(Collected data)
%%

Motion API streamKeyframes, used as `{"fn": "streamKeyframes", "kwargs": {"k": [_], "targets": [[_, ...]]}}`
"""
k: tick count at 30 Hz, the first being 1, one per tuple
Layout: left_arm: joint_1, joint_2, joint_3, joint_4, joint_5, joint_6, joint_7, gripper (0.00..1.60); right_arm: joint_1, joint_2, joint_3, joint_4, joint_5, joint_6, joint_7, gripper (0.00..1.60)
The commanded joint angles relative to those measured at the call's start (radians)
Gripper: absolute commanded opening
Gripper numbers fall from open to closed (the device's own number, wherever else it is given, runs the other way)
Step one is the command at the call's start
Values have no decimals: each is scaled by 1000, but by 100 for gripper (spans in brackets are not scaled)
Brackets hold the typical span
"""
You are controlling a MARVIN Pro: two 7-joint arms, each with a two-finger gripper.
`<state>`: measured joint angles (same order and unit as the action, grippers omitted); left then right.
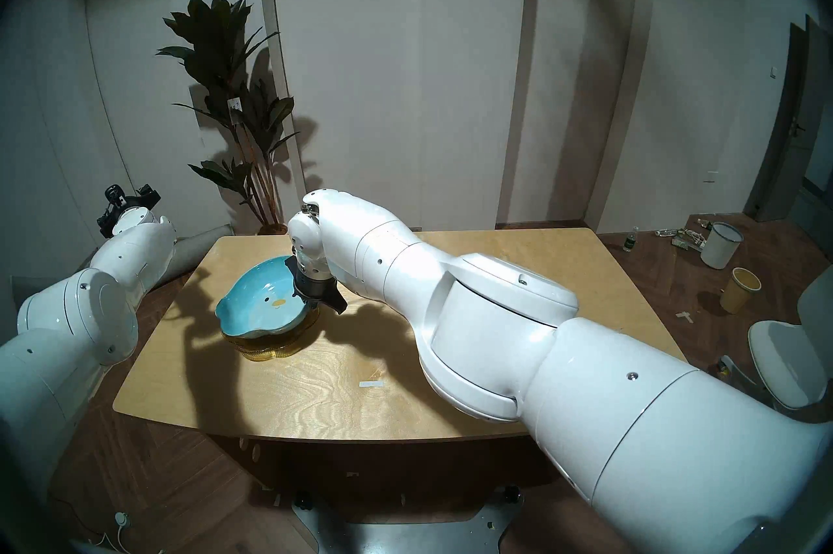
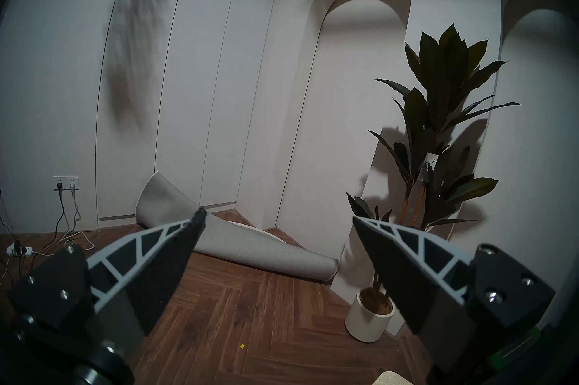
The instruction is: Stack the plates into one stack
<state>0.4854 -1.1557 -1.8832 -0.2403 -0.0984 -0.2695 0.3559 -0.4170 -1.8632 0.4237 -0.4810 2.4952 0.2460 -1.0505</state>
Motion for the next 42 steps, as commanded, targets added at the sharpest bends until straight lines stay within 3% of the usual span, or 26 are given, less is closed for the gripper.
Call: {"fn": "streamKeyframes", "kwargs": {"k": [1,42], "targets": [[-28,4,5,-12,4,-14,-1,160,13,-32,11,3,5,6,35,0],[-47,-25,25,-12,13,-38,-6,160,-4,-61,61,64,47,53,112,0]]}}
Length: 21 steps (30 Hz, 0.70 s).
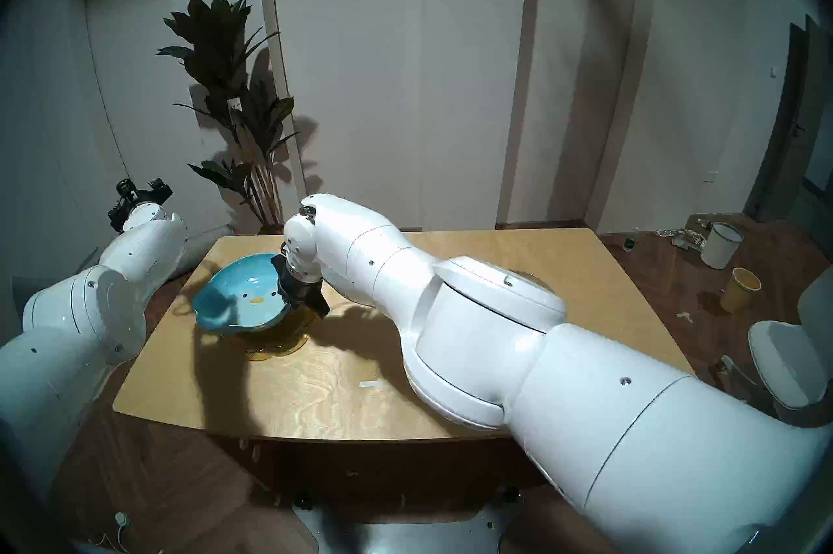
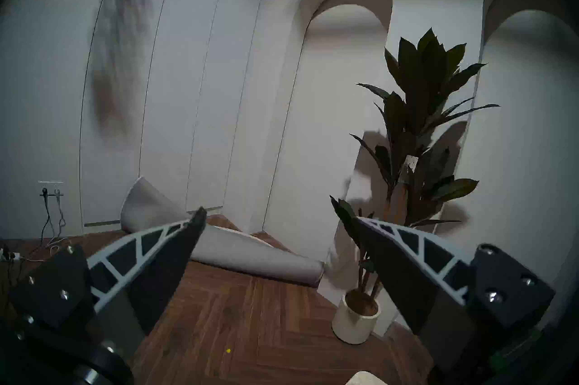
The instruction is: Stack the plates into one stack
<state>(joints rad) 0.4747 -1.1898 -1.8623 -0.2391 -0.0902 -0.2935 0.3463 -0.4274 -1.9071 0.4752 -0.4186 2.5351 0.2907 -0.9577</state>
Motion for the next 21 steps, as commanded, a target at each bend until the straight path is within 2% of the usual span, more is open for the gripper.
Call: {"fn": "streamKeyframes", "kwargs": {"k": [1,21], "targets": [[-37,9,4,-13,5,-14,5,160,5,-17,10,3,8,10,19,0],[-46,6,10,-11,9,-22,13,160,-1,-8,24,34,21,30,24,0]]}}
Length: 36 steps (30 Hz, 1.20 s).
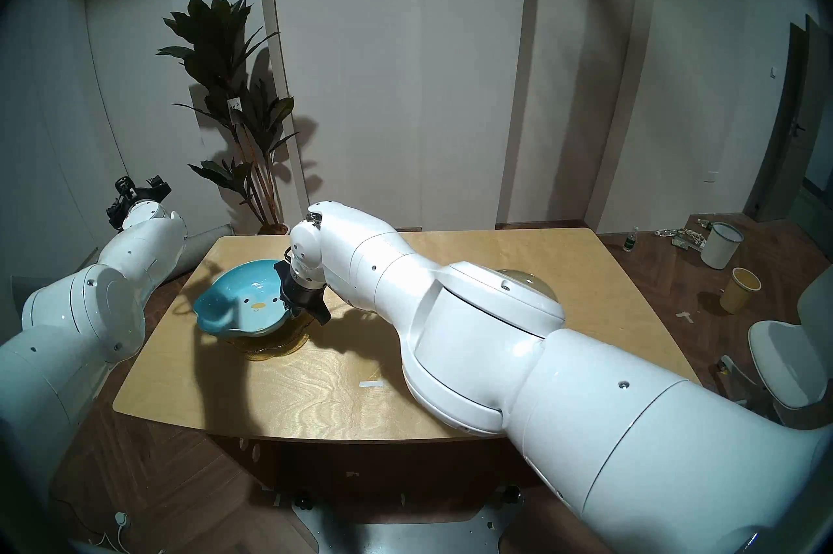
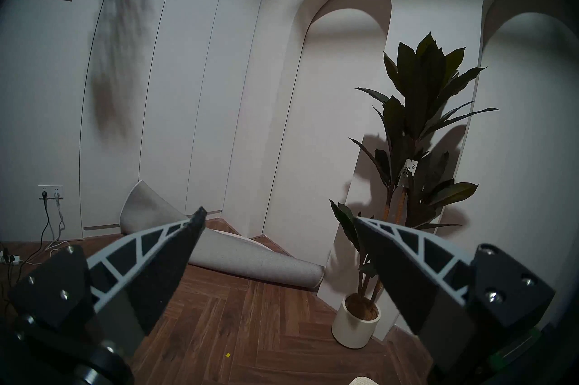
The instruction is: Stack the plates into one stack
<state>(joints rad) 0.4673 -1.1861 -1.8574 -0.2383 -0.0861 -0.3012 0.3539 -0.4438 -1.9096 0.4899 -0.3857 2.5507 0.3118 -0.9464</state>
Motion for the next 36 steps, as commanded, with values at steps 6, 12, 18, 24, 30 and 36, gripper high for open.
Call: {"fn": "streamKeyframes", "kwargs": {"k": [6,12,18,24,30,36], "targets": [[-40,0,8,-11,6,-17,12,160,15,-4,12,9,7,14,11,0],[-41,-1,12,-9,7,-19,21,160,18,0,16,17,9,19,11,0],[-42,-2,15,-7,8,-22,29,160,22,5,20,24,10,24,9,0],[-43,-7,20,-4,10,-25,36,160,22,7,24,31,12,30,8,0],[-44,-12,24,-2,12,-28,43,160,21,8,27,37,13,37,7,51],[-45,-17,29,0,13,-31,50,160,21,9,31,40,16,45,6,150]]}}
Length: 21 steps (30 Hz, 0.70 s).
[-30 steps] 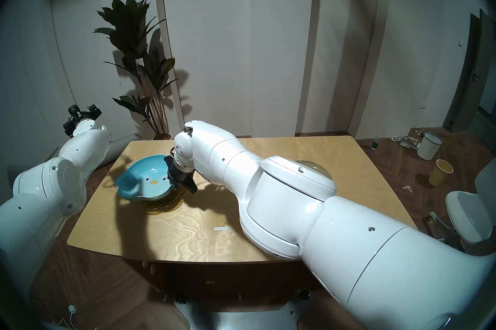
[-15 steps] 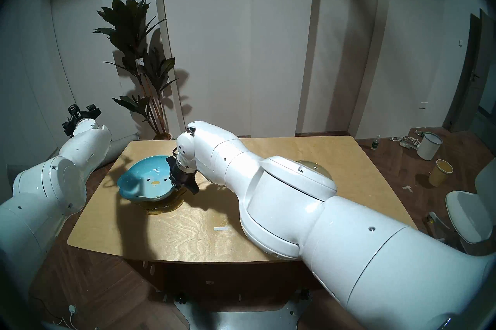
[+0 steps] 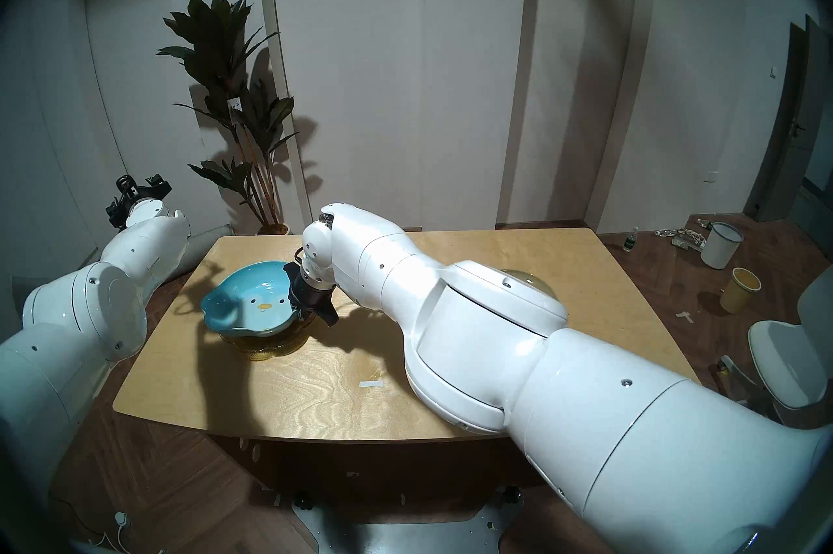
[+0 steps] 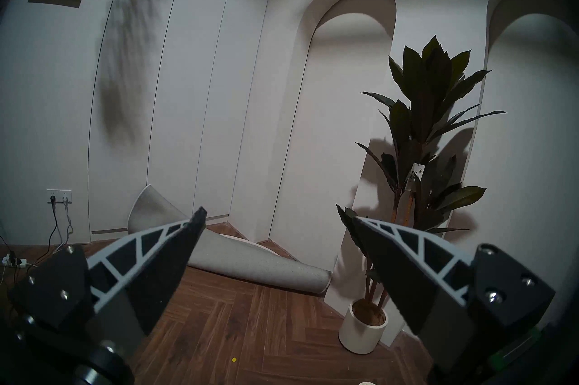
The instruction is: Stack the plates into one stack
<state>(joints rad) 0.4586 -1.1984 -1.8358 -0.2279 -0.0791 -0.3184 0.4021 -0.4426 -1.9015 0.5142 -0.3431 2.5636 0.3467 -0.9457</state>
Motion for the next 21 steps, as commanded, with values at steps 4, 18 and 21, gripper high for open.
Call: {"fn": "streamKeyframes", "kwargs": {"k": [4,18,21], "targets": [[-36,-6,10,-9,6,-16,5,160,21,1,11,-1,6,16,7,160],[-42,-16,18,-7,8,-19,16,160,58,8,28,-6,13,32,5,160],[-48,-15,20,-9,8,-17,18,160,71,10,35,-10,17,35,2,160]]}}
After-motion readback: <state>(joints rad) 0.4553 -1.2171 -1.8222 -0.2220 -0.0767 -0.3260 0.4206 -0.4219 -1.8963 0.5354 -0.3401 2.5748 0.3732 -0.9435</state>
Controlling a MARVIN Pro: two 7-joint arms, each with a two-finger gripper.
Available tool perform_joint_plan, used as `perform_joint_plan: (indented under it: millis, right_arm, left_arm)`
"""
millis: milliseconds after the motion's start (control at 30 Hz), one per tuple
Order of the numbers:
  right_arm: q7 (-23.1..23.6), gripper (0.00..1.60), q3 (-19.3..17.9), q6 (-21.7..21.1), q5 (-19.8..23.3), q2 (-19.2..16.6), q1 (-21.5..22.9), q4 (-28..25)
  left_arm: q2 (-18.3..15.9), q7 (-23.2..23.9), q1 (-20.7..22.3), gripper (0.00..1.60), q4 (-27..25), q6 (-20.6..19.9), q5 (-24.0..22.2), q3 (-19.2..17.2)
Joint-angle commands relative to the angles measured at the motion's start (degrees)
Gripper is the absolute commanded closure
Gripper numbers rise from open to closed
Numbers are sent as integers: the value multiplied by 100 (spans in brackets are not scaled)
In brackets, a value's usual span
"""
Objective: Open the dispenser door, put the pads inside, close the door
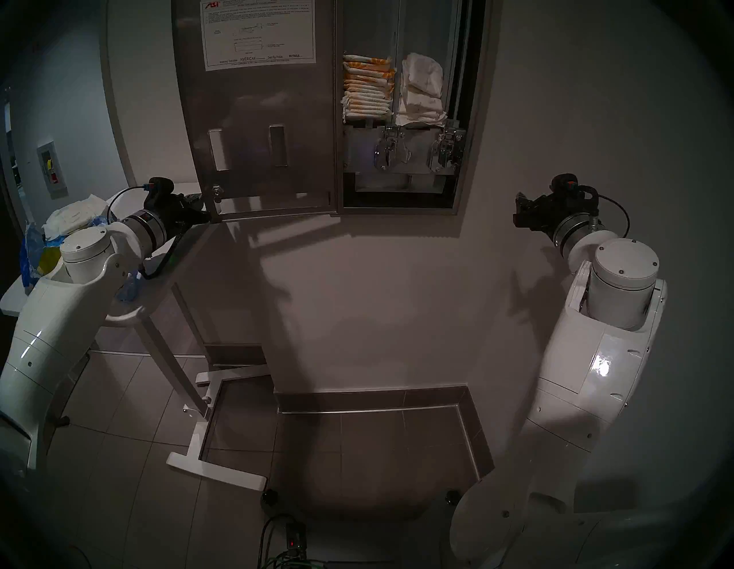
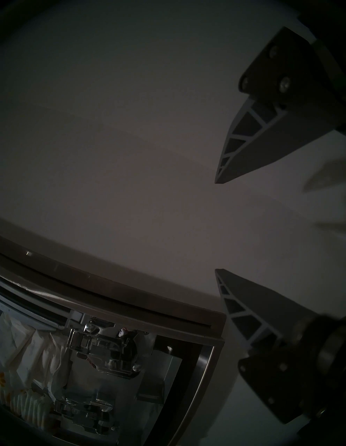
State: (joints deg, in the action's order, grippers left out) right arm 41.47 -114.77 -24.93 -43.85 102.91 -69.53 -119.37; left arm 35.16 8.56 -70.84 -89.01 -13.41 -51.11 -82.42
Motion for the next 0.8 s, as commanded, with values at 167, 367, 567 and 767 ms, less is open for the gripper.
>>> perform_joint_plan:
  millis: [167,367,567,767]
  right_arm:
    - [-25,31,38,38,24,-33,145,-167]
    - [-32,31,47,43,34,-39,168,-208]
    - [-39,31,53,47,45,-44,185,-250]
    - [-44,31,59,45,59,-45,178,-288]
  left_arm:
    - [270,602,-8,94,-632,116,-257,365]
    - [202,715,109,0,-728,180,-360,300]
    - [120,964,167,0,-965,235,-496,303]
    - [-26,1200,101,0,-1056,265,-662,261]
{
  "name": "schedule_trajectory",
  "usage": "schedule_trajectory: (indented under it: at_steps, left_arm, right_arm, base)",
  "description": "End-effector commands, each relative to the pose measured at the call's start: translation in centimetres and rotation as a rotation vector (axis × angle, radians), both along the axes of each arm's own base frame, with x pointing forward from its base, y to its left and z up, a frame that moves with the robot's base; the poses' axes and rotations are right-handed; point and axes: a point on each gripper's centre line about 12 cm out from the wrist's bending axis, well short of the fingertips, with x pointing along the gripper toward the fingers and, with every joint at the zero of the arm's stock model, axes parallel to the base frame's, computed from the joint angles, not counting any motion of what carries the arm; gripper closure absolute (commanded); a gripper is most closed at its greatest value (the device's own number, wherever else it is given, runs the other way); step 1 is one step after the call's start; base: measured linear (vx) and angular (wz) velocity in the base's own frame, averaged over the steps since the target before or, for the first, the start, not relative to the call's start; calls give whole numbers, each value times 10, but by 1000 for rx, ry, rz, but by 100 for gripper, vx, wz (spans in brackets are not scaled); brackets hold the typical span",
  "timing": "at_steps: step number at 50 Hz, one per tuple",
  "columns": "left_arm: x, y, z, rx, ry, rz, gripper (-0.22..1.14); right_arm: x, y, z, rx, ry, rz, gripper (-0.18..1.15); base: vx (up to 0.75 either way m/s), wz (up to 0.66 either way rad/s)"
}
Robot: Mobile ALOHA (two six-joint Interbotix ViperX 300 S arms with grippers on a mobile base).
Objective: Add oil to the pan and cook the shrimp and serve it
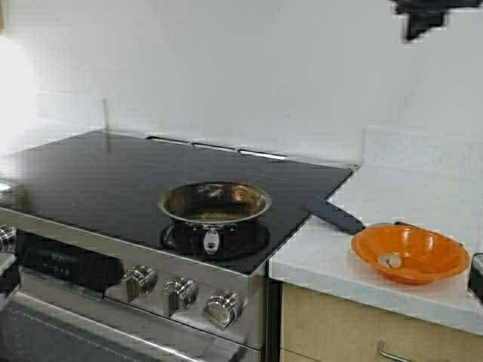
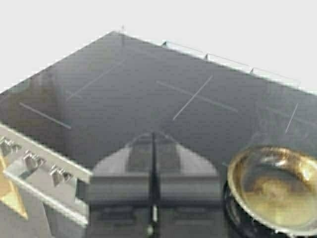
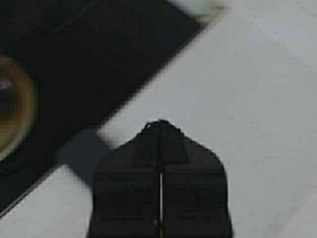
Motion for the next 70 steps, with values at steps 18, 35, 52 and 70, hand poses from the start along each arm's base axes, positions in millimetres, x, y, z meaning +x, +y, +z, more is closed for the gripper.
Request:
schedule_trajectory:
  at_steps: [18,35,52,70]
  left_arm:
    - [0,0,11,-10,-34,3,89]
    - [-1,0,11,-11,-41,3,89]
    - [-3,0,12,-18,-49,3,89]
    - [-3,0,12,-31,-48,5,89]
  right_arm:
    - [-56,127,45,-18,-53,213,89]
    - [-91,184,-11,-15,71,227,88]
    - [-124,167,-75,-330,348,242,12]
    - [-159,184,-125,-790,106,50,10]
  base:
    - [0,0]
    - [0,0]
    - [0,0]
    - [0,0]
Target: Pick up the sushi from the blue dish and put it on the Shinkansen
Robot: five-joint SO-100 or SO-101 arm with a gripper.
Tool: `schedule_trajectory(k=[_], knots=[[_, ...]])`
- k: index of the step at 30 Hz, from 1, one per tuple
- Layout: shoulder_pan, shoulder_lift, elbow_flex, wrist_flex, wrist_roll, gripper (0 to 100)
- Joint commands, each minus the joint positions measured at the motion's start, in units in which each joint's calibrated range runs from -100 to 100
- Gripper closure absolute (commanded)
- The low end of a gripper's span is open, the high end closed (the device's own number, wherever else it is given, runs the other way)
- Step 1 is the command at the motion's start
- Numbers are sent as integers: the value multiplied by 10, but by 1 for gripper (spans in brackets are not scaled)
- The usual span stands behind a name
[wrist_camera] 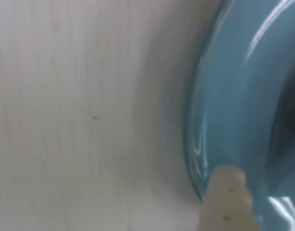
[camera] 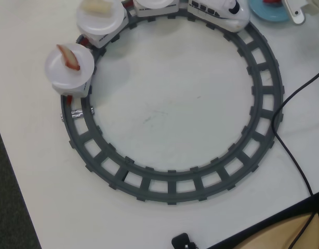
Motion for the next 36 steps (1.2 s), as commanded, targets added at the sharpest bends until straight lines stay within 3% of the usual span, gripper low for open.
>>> schedule_trajectory(k=[1, 11, 14, 18, 26, 36], knots=[[-7, 14, -65, 9, 4, 59], [-11, 156, -253, 111, 4, 63], [-11, 163, -258, 111, 4, 75], [-9, 163, -258, 108, 0, 99], [10, 103, -246, 113, -2, 98], [46, -207, -99, 114, -2, 98]])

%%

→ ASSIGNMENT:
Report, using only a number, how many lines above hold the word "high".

→ SOLUTION:
3